Playing Offense: Defeating the Assault on Free Speech
We live in times of hypersensitivity. One way in which collectivism acts against individual freedom is by declaring morally reprehensible—and oftentimes prohibiting—what is deemed “offensive.” The expression “political correctness” has come to define this assault on free speech that hides behind the mask of respect for the sensibilities of others.
Any attempt to deviate from this hypocritical abuse of power should be welcome. Which is why we should rejoice at two recent developments.
One is the courage shown by Kara McCullough, Miss USA 2017, a young scientist who works for the Nuclear Regulatory Commission, in answering two questions during the pageant. She was asked whether affordable health care for all Americans is a right or a privilege. She said that she sees it as a privilege because her own insurance comes from her employment; in order to obtain coverage one should get a job, she added, and we should cultivate an environment in which people can have jobs and therefore health care. When asked about feminism, she stated that she was more for “equalism” and associated the other term with not caring about men. Of course, she was massacred in the social media and part of the mainstream media (which, realizing she was not going to back down, subsequently tried to present her comments on the controversy as a retraction).
The second development is the decision by the Supreme Court to side with the Asian-American rock band The Slants against the Patent and Trademark Office, which has refused to register a trademark for the group on the grounds that the name is offensive to Asians. This is not the first time the Patent and Trademark Office, armed with a provision against offensiveness in the federal trademark law, has made decisions based on political correctness. They canceled the Washington Redskins’ mark in 2014 on the grounds that the name offended Native Americans.
Of course, neither Kara McCullough nor the Slants had any intention of being offensive. In the first case, regardless of one’s views on the matter, all you have to do is watch her making the original comments to see that she was responding quite honestly based on personal experience.
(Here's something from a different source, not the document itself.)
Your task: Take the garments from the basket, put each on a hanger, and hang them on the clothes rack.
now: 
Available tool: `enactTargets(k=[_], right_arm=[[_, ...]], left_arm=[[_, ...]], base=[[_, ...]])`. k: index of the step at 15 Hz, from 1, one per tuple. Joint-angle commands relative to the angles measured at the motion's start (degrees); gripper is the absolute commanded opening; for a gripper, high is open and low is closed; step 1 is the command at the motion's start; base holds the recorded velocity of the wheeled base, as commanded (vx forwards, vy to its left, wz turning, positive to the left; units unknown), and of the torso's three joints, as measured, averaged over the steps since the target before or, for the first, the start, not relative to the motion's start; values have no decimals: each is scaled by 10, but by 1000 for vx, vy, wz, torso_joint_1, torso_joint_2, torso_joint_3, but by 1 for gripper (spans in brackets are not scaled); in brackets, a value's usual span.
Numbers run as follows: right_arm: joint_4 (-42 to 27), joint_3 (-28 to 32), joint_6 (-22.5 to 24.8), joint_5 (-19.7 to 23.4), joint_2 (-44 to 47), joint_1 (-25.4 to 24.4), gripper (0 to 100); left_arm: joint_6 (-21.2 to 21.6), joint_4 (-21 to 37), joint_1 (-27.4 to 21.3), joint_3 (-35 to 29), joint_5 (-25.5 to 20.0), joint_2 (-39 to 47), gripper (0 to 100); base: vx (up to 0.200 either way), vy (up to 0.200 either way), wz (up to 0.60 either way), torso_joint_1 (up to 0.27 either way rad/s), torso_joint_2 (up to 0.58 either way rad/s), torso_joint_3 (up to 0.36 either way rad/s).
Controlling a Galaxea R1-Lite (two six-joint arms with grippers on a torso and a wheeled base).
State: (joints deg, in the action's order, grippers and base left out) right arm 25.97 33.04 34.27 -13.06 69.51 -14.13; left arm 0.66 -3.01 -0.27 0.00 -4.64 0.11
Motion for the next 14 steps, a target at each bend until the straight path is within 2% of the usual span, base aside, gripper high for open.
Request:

In the second case, it’s even more absurd to take offense since the name actually ridicules the stereotype by wearing it as a badge of honor.
John Stuart Mill, who wrote in the nineteenth century, might as well have been living in our times when he attacked, in the second chapter of his book “On Liberty”, the idea that offensiveness should be used as an argument against free speech.
The first problem, Mill noted, is where to draw the line (fixing “where these supposed bounds are to be placed”)—because anyone who finds it hard to counter an argument will accuse their opponent of being offensive (“intemperate”). The second problem is that limiting free speech for the sake of political correctness will be unfair to people of perfectly good faith. People who are informed and competent often misrepresent other people’s views or suppress facts and arguments. Who is to say what is a perfect representation of someone else’s views? The offended party? That would turn people of good faith into “morally culpable” beings all the time! The third problem is that the denunciation of offensive speech, as Mill maintained, usually targets those who defy the “prevailing opinion”.
Free speech is one of the protections we have, as individuals, against the tyranny of the majority (whether it is truly a majority or not). The world needs more people like Miss USA 2017 and more Supreme Court decisions that defy political correctness.